Qué hay que saber de las transmisiones centrales

GKN Automotive da a conocer lo que hay que tener en cuenta de las transmisiones centrales.

Cuando el sistema de transmisión, o la transmisión central montada en automóviles o en vehículos ligeros falla o se daña, los talleres normalmente pueden optar por diferentes opciones, o la sustitución de la pieza dañada por la misma comprada al constructor, siendo esta una solución de coste más elevado, o bien buscar una alternativa fuera del mercado del constructor, o ante la dificultad de evaluar la avería realizar una reparación parcial del sistema y de calidad no asegurada.

Para garantizar una reparación fiable y de calidad, el primer paso es realizar una evaluación sólida de la calidad de cualquier transmisión central. Las fuerzas de rotación son sólo una parte de las fuerzas dinámicas ejercidas en una transmisión. Mientras el vehículo está en marcha la transmisión y la carcasa del diferencial en el eje de transmisión están en constante movimiento, lo que significa que el espacio longitudinal y el ángulo de difracción cambian todo el tiempo. Esto es particularmente intenso en los diferenciales no suspendidos, los cuales se usan con frecuencia en los ejes con apoyo en viga de las furgonetas o vehículos todo terreno. En este último tipo, los todoterreno, también suelen estar expuestos a cargas de alto impacto, es decir, este tipo de vehículos tienen más probabilidades de sufrir daños en la transmisión. Las uniones y los acoplamientos de la transmisión también deben configurarse cuidadosamente para unas condiciones de uso específicas, a fin de garantizar una funcionalidad adecuada y fiable, y un funcionamiento óptimo a largo plazo.

Además de revisar las juntas y los acoplamientos durante la sustitución de la pieza, también se debe prestar atención a la trasmisión en sí misma. Los pesos de muchas transmisiones que se ofrecen en el mercado aftermarket, no cumplen con las especificaciones técnicas. Un peso más elevado que el de la original conlleva varias desventajas. Un peso mayor somete a los rodamientos que guían la transmisión a cargas de fuerza excesivas. Esto no sólo puede provocar daños prematuros en los rodamientos, sino que también puede generar vibraciones que provoquen ruidos en conducción.
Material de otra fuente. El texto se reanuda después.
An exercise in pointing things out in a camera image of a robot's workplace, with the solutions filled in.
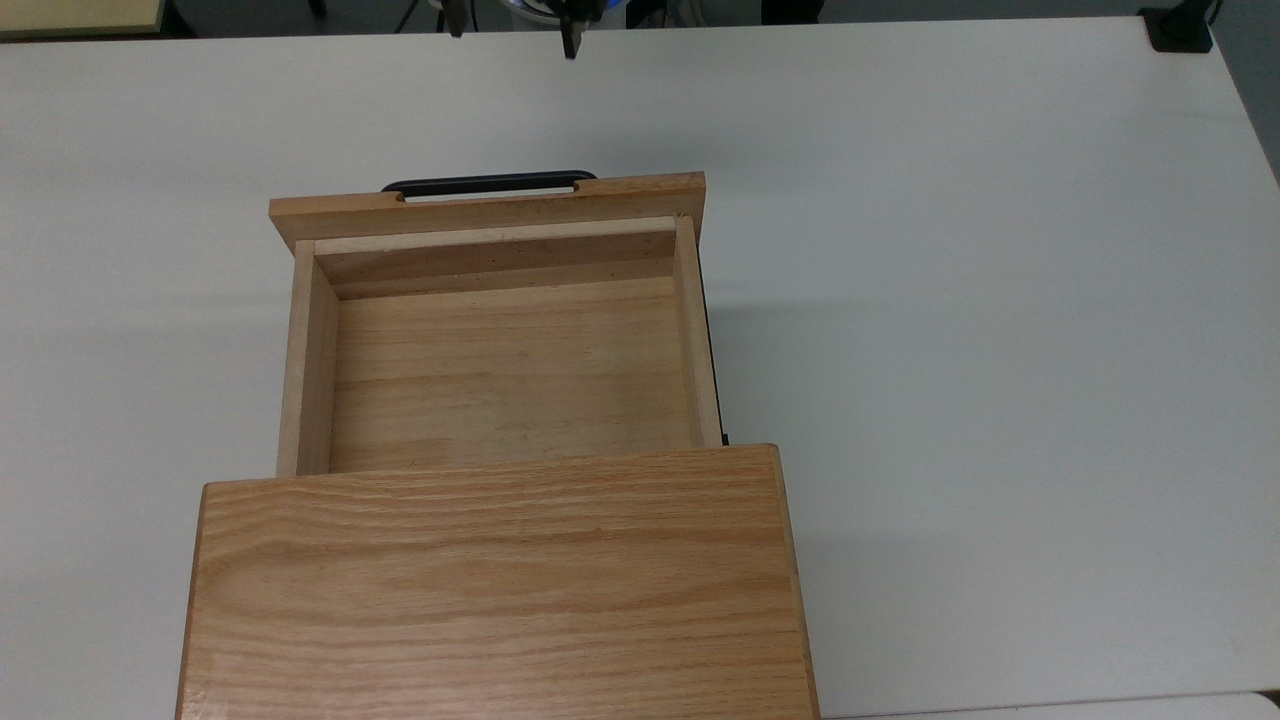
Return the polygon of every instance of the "open drawer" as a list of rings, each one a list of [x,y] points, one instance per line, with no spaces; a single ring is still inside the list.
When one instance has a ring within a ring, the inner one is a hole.
[[[296,259],[276,474],[721,445],[704,195],[273,200]]]

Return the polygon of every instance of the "white tabletop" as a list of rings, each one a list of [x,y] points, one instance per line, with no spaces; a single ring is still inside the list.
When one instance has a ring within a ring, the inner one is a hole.
[[[172,712],[274,196],[703,169],[828,717],[1280,687],[1280,192],[1137,18],[0,47],[0,716]]]

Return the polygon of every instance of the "wooden panel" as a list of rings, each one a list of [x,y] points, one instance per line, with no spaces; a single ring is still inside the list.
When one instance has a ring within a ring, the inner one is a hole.
[[[573,192],[404,202],[396,192],[284,197],[270,217],[291,249],[300,240],[690,215],[701,232],[703,173],[579,181]]]
[[[342,300],[596,282],[671,274],[675,229],[644,218],[335,238],[316,241],[316,259]]]
[[[179,720],[817,720],[776,448],[212,483]]]
[[[157,32],[163,0],[4,0],[0,37]]]
[[[710,333],[707,329],[707,304],[703,300],[703,273],[694,240],[694,222],[676,218],[676,247],[672,266],[676,292],[676,322],[684,352],[685,396],[689,401],[689,430],[694,447],[721,445],[719,398],[716,395],[716,368],[712,364]]]
[[[340,305],[334,473],[691,447],[671,277]]]
[[[280,446],[275,460],[275,474],[282,478],[329,470],[338,296],[314,254],[314,242],[300,242],[294,249]]]
[[[504,243],[522,240],[600,238],[675,232],[675,215],[662,215],[657,218],[595,220],[590,223],[553,223],[548,225],[516,225],[509,228],[475,228],[466,231],[375,234],[367,237],[335,237],[316,241],[316,255],[381,252],[390,250],[412,250],[416,247],[485,245],[493,242]]]

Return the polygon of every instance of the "gray floor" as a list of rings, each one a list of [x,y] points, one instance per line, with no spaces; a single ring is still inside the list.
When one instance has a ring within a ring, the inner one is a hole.
[[[411,0],[329,0],[314,18],[306,0],[175,0],[204,37],[364,35],[392,32]],[[1175,0],[827,0],[822,20],[863,23],[980,18],[1132,15],[1142,5]],[[710,24],[753,24],[754,0],[703,0]],[[476,0],[481,31],[512,29],[499,0]],[[404,32],[431,32],[435,10],[421,1]],[[1225,0],[1213,32],[1253,120],[1271,170],[1280,178],[1280,0]]]

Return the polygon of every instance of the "black metal handle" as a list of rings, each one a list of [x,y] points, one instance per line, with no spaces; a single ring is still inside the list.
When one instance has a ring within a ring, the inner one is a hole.
[[[393,182],[384,187],[383,192],[399,192],[404,197],[466,195],[470,192],[512,192],[516,190],[573,187],[573,183],[580,179],[595,179],[595,176],[586,170],[549,170],[544,173],[509,173],[504,176],[426,178]]]
Según afirma GKN Automotive, no sólo cumplen con los requisitos de peso, sino que también garantizan las mismas características de funcionamiento en términos de suavidad. Esto ha sido posible al reducir en un 78% el material usado en las pesas de equilibrado y realizar un nuevo método de unión usando un proceso de alta precisión. La necesidad general de reducción de peso en la ingeniería de vehículos también está provocando que las transmisiones se vuelvan considerablemente más ligeras. El diseño optimizado en las transmisiones consigue que su funcionamiento sea silencioso y fiable esto requiere de grandes demandas de ingeniería y materiales específicos además de un conocimiento sólido en primer equipo. En conclusión: en vehículos modernos, el cumplimiento de las características de calidad antes mencionadas es el principal requisito para poder realizar una reparación sin problemas.

Seguridad anticolisión

Otro aspecto importante que a menudo se pasa por alto cuando se trata de transmisiones son las características anticolisión. Por ejemplo, un mayor peso producido por diferentes espesores en las paredes de los tubos de la transmisión puede alterar la estabilidad de la transmisión central de tal manera que las masas en aceleración más elevadas se transfieran sin control durante una colisión. Esto puede comprometer las características de compresión y rotura preestablecidas de la transmisión. Las posibles consecuencias son que, en caso de accidente, los pasajeros pueden verse sometidos a fuerzas mucho mayores, incluida, en el peor de los casos, una posible entrada de la transmisión en el interior del vehículo. Las medidas de seguridad existentes y la seguridad pasiva mejorada son soportadas por la tecnología de bolas de GKN Automotive. Una característica de este tipo de tecnología es una disposición longitudinal de rodamientos de bolas, que permite un recorrido de interno de más distancia y de una respuesta rápida para acortar el eje y evitar más daños y problemas a los ocupantes del vehículo.